THE PROBLEM ▸
Only one stretch of the data below is wanted: the lines from the one with "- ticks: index" through the one with "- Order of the", repeated exactly.

(Collected data)

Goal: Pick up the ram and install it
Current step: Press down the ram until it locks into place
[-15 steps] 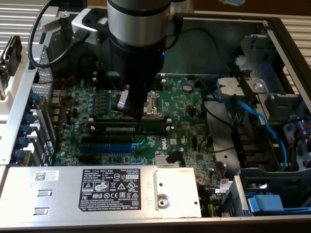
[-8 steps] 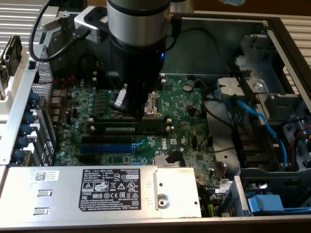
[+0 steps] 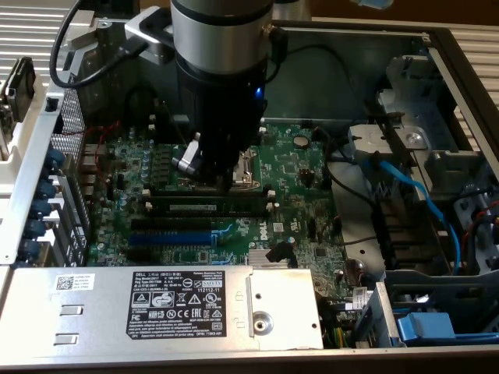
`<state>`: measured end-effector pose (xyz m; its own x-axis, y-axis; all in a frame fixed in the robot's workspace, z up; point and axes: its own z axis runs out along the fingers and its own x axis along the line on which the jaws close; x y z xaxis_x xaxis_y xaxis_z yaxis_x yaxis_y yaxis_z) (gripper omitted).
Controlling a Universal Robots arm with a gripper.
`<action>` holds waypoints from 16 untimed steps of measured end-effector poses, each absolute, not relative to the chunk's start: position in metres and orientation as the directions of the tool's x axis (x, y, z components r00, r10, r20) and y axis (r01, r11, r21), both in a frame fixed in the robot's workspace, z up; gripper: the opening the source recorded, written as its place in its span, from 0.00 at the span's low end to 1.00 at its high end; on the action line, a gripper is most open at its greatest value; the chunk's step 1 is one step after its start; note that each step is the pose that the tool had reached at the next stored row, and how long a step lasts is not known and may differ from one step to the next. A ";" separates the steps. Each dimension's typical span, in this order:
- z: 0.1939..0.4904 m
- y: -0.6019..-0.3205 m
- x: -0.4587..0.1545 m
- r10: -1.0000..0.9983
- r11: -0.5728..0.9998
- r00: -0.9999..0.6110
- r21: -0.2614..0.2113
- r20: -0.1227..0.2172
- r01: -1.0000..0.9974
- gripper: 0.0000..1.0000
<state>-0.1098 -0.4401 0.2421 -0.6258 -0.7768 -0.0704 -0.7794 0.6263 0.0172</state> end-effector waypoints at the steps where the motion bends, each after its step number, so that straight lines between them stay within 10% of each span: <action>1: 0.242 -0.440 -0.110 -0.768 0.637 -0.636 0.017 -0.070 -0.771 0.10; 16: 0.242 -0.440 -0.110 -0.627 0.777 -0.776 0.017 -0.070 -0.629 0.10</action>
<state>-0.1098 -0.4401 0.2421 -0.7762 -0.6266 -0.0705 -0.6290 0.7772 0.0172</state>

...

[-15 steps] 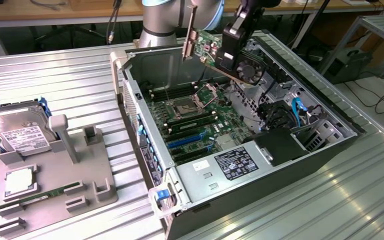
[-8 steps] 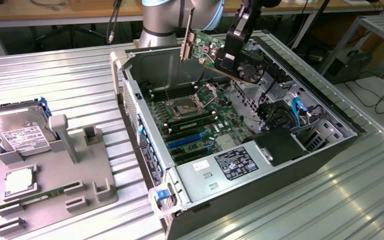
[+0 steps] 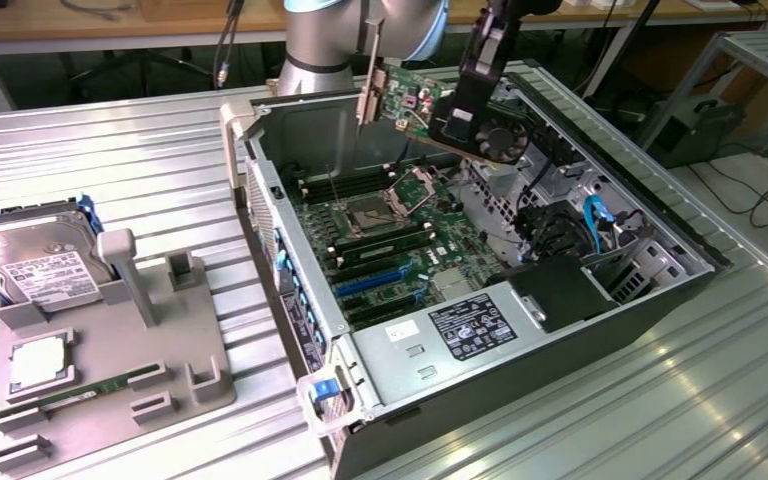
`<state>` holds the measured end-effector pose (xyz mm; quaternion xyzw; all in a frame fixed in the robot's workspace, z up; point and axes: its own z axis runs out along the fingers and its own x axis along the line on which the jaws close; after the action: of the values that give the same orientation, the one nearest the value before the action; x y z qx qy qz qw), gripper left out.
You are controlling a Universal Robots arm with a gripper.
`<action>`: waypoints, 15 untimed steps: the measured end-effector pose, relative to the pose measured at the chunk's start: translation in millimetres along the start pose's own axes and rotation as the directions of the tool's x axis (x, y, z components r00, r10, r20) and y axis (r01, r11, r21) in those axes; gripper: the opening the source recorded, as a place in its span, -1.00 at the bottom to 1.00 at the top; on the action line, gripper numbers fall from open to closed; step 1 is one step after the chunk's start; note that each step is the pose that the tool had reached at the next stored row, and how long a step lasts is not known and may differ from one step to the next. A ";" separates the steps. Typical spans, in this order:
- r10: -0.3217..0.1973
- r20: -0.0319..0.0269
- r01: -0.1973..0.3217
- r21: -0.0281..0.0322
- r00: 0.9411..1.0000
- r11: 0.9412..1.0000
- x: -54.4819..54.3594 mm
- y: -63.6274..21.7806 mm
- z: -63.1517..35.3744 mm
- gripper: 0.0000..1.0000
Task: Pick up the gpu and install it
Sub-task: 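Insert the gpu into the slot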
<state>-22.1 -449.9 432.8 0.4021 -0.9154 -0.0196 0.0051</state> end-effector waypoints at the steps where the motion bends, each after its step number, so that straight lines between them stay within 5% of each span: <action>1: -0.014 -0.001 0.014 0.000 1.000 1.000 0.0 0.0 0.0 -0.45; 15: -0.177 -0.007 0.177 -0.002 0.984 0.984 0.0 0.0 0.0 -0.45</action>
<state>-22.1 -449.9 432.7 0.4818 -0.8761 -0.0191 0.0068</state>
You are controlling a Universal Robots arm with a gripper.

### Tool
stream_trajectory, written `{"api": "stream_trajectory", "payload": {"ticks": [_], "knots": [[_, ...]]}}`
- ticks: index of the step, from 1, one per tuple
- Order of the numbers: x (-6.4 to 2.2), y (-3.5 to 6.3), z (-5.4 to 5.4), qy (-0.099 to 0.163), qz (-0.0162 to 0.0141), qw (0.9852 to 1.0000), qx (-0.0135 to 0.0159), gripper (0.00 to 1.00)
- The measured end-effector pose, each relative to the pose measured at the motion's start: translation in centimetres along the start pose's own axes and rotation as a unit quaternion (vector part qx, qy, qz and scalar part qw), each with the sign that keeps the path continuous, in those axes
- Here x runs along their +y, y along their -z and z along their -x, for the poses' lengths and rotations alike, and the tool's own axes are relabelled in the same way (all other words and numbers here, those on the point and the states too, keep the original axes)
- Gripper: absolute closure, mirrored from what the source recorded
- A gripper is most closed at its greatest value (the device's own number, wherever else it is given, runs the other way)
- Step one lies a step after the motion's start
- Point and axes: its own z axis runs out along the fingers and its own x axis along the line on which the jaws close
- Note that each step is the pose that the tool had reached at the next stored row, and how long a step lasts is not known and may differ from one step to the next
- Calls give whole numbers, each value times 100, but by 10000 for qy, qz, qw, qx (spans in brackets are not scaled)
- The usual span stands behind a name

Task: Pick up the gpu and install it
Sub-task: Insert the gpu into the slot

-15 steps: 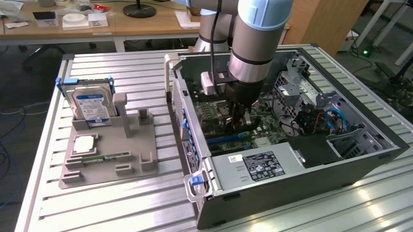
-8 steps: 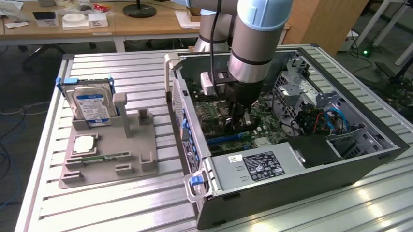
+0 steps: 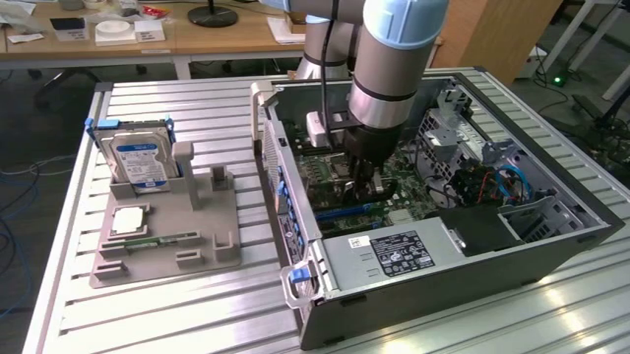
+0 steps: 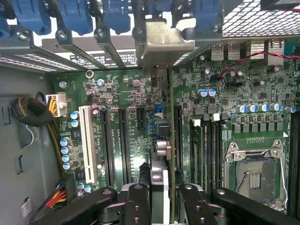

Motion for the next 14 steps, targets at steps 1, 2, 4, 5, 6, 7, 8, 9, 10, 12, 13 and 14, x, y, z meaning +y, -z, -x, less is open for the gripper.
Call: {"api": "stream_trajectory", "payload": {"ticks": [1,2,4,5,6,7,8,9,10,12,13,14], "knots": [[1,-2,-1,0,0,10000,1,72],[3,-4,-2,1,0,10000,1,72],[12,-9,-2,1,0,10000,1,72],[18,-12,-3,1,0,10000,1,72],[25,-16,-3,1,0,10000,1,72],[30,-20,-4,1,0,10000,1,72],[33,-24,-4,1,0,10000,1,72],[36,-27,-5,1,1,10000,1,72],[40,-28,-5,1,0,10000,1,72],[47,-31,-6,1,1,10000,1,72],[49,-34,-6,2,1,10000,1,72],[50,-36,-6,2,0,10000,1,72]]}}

YOUR RESPONSE ▸
- ticks: index of the step, from 1, one per tuple
- Order of the numbers: x (-6.4 to 2.2), y (-3.5 to 6.3), z (-5.4 to 5.4), qy (-0.099 to 0.163), qz (-0.0162 to 0.0141), qw (0.9852 to 1.0000), qx (-0.0135 to 0.0159), gripper (0.00 to 1.00)

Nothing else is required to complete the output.